'''
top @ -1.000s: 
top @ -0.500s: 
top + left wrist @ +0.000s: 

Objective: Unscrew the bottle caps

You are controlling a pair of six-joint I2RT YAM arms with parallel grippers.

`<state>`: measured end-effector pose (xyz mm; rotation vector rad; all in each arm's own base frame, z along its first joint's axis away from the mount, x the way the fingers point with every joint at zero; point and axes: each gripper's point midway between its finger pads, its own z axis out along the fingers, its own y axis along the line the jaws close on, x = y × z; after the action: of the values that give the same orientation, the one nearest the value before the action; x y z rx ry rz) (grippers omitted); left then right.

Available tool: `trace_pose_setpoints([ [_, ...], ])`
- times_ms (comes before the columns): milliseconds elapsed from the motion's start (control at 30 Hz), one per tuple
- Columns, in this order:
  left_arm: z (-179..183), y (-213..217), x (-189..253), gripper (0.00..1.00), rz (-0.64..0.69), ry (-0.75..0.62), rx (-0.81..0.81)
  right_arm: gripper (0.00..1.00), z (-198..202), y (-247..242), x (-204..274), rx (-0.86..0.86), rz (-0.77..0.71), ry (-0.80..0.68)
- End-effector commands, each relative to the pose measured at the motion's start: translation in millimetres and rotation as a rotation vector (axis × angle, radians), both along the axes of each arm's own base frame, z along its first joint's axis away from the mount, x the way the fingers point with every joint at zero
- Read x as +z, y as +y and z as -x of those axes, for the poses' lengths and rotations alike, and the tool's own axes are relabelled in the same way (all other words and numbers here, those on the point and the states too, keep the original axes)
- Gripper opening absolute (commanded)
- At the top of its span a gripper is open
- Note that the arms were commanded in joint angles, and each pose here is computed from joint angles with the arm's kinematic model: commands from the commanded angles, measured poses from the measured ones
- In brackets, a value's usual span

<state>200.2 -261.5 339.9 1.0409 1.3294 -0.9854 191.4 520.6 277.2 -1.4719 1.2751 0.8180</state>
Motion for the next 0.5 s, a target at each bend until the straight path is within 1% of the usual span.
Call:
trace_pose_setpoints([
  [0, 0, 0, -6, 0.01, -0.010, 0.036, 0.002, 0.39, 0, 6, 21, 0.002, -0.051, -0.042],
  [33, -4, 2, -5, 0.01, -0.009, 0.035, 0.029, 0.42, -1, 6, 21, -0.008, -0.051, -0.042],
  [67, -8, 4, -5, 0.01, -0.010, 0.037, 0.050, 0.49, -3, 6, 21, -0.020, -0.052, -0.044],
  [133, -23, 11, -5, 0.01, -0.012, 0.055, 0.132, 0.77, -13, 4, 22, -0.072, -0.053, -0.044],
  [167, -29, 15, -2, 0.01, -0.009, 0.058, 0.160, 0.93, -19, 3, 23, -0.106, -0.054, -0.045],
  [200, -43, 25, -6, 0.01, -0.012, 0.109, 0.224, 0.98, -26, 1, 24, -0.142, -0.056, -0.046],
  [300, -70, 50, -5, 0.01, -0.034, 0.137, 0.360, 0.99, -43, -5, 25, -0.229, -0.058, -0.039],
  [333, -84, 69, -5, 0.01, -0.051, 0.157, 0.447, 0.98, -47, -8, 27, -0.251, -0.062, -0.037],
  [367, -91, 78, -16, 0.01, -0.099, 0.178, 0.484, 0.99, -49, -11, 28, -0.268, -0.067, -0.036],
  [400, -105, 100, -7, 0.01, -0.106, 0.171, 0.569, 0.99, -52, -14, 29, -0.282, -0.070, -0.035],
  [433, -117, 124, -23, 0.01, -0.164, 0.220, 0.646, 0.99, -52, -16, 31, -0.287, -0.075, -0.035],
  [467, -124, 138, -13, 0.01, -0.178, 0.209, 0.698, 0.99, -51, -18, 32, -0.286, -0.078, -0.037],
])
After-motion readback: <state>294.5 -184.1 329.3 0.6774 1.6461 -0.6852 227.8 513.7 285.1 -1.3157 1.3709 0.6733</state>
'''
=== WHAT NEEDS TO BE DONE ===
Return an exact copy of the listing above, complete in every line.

=== EXERCISE RESULT ===
top @ -1.000s: 
top @ -0.500s: 
top + left wrist @ +0.000s: 

Objective: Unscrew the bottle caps

You are controlling a pair of six-joint I2RT YAM arms with parallel grippers.

`<state>`: measured end-effector pose (xyz mm; rotation vector rad; all in each arm's own base frame, z along its first joint's axis away from the mount, x the way the fingers point with every joint at zero; point and axes: each gripper's point midway between its finger pads, its own z axis out along the fingers, its own y axis along the line the jaws close on, x = y × z; after the action: of the values that give the same orientation, the one nearest the value before the action; x y z rx ry rz) (grippers omitted); left then right.

Available tool: `trace_pose_setpoints([ [_, ...], ])`
- times_ms (comes before the columns): milliseconds elapsed from the motion's start (control at 30 Hz), one per tuple
- Columns, in this order:
  left_arm: z (-179..183), y (-213..217), x (-189..253), gripper (0.00..1.00), rz (-0.64..0.69), ry (-0.75..0.62), rx (-0.81..0.81)
  right_arm: gripper (0.00..1.00), z (-198..202), y (-247..242), x (-204..274), rx (-0.86..0.86), rz (-0.77..0.71), ry (-0.80..0.68)
- End-effector commands, each relative to the pose measured at the motion's start: translation in millimetres and rotation as a rotation vector (axis × angle, radians), both along the axes of each arm's own base frame, z along its first joint's axis away from the mount, x the way the fingers point with every joint at zero
- Read x as +z, y as +y and z as -x of those axes, for the poses' lengths and rotations alike, and the tool's own axes are relabelled in the same way (all other words and numbers here, those on the point and the states too, keep the original axes)
- Gripper opening absolute (commanded)
- At the top of its span a gripper is open
- Note that the arms were commanded in joint angles, and each pose here is computed from joint angles with the arm's kinematic model: commands from the commanded angles, measured poses from the measured ones
- In brackets, a value's usual span

<state>200.2 -261.5 339.9 1.0409 1.3294 -0.9854 191.4 520.6 277.2 -1.4719 1.2751 0.8180</state>
Motion for the next 0.5 s, a target at each bend until the straight path is within 1% of the usual span.
Call:
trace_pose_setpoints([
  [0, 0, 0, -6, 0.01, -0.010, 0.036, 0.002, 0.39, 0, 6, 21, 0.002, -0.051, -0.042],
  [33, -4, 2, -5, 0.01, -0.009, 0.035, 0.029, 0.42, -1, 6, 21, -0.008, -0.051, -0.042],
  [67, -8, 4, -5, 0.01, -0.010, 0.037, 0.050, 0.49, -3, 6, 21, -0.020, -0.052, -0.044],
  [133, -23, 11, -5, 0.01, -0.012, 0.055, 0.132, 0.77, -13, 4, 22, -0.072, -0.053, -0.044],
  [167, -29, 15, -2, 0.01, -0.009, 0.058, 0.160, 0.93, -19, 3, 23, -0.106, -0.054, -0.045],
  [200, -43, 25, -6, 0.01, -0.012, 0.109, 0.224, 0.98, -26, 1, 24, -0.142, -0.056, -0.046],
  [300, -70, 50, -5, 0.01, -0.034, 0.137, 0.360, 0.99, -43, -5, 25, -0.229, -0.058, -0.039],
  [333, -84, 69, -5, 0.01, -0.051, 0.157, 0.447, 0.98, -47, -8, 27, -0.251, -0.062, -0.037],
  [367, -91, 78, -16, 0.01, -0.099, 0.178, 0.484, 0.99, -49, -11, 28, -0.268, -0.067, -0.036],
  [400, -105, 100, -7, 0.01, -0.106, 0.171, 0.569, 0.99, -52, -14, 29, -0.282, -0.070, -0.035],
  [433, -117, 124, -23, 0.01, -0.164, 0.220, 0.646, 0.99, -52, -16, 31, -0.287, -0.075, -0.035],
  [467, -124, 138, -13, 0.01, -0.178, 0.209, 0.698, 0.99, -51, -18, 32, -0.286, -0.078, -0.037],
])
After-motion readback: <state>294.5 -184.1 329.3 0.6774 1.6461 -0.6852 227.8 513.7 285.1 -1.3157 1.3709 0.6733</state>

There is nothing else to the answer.